Directions — One line in the listing below contains "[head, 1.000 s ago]". Repeat that line and each line after it exactly, ending with the last one.

Collected data —
┌──
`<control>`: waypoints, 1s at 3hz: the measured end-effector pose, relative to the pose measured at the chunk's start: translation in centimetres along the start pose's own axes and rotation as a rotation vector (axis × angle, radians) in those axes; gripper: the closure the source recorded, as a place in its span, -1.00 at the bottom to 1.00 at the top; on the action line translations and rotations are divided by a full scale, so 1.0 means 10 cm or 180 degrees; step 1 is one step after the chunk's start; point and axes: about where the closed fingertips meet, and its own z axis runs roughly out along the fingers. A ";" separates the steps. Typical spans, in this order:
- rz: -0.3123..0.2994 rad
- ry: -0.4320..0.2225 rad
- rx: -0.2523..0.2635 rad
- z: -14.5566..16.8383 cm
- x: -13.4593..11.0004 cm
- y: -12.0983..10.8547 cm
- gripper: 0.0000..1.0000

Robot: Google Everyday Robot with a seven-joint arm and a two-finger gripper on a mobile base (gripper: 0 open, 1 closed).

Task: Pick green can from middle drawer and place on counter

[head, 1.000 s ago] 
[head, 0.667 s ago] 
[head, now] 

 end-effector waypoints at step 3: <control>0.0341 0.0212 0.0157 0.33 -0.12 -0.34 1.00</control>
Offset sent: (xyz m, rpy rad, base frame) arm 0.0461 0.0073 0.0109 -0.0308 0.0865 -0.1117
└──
Answer box —
[head, 1.000 s ago] 
[head, 0.667 s ago] 
[head, now] 

 end-effector waypoints at step 3: <control>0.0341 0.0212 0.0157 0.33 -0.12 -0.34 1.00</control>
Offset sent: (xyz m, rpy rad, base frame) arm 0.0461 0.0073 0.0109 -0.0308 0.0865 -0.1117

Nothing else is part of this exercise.